Sunday, January 27 marked the 200th anniversary of the publishing of Pride and Prejudice by Jane Austen. My how time flies!


I first read this book in the sixth grade. It is the first book I remember reading all day with only minor interruptions. It is really saying something that this 200 year old book (and many of the author’s other books) still can rivet a 12-year old to that degree and also interest that same girl 40 years later. Well, that’s how it is, right, with great literature?

You can check out the Wikipedia page here to read about the many film versions and theatrical adaptions that have been made and the rip-offs that have been perpetrated on this excellent book over the years. Amazing. I think she would be pretty horrified by some of them. So many sequels by other authors. There should be a law.

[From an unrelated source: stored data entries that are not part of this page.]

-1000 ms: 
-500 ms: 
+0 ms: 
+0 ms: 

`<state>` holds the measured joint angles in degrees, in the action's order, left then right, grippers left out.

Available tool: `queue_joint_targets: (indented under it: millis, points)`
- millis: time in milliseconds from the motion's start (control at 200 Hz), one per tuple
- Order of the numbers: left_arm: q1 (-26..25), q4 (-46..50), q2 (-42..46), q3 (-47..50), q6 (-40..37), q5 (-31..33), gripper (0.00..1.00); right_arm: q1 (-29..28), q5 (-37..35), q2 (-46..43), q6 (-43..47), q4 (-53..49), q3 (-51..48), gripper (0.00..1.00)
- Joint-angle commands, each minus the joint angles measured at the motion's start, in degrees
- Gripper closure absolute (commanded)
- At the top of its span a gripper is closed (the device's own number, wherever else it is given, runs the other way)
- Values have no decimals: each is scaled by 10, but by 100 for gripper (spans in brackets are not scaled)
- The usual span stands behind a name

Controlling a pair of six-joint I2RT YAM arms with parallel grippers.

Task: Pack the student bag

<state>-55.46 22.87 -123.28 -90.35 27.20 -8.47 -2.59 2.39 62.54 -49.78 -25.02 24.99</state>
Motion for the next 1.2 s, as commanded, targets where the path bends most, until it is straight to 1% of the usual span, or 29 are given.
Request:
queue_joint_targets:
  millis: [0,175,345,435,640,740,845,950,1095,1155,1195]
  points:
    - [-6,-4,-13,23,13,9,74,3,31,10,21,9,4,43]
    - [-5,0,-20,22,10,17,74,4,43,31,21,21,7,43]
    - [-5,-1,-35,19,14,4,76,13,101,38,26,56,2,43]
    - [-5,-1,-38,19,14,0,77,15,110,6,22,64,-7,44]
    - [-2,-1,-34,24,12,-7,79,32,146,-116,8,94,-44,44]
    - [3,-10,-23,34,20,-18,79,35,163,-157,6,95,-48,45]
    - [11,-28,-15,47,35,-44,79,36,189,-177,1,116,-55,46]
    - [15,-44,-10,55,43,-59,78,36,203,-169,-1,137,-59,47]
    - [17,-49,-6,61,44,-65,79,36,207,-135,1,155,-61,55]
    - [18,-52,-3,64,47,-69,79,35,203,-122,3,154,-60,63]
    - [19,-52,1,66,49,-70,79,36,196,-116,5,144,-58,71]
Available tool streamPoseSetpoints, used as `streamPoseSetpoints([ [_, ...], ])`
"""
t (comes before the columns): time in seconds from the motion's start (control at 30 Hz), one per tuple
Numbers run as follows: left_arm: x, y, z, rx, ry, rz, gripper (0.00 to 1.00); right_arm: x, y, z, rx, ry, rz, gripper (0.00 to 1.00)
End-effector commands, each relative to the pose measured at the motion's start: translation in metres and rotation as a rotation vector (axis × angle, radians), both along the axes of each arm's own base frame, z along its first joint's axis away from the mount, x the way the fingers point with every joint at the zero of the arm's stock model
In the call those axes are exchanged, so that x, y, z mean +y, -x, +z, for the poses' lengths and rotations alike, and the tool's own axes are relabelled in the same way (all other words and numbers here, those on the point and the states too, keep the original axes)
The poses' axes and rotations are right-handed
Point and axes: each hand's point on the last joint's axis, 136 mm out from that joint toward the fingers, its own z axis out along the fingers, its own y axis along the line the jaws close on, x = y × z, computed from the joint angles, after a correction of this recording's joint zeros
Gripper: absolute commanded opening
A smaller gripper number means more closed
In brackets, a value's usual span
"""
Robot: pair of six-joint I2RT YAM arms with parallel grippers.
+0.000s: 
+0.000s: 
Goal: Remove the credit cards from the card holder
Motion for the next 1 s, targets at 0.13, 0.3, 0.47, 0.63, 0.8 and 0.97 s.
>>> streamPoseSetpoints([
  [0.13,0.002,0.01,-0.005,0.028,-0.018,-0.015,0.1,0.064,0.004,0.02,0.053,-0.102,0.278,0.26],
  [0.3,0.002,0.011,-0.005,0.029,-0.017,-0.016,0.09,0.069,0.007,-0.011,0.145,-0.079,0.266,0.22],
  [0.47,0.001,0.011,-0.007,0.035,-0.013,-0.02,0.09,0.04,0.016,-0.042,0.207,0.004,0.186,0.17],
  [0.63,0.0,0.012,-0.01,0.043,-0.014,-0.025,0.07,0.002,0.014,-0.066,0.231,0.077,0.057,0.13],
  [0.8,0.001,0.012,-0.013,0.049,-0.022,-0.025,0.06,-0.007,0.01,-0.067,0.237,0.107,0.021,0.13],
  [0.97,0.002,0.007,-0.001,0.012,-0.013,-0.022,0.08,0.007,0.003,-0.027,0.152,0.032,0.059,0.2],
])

I will leave you with this.

Elizabeth, feeling all the more the common awkwardness and anxiety of his situation, now forced herself to speak; and immediately, though not very fluently, gave him to understand that her sentiments had undergone so material a change, since the period to which he alluded, as to make her receive with gratitude and pleasure his present assurances. The happiness which this reply produced, was such as he had probably never felt before; and he expressed himself on the occasion as sensibly and as warmly as a man violently in love can be supposed to do. Had Elizabeth been able to encounter his eye, she might have seen how well the expression of heartfelt delight, diffused over his face, became him; but, though she could not look, she could listen, and he told her of feelings, which, in proving of what importance she was to him, made his affection every moment more valuable.

They walked on, without knowing in what direction. There was too much to be thought, and felt, and said, for attention to any other objects.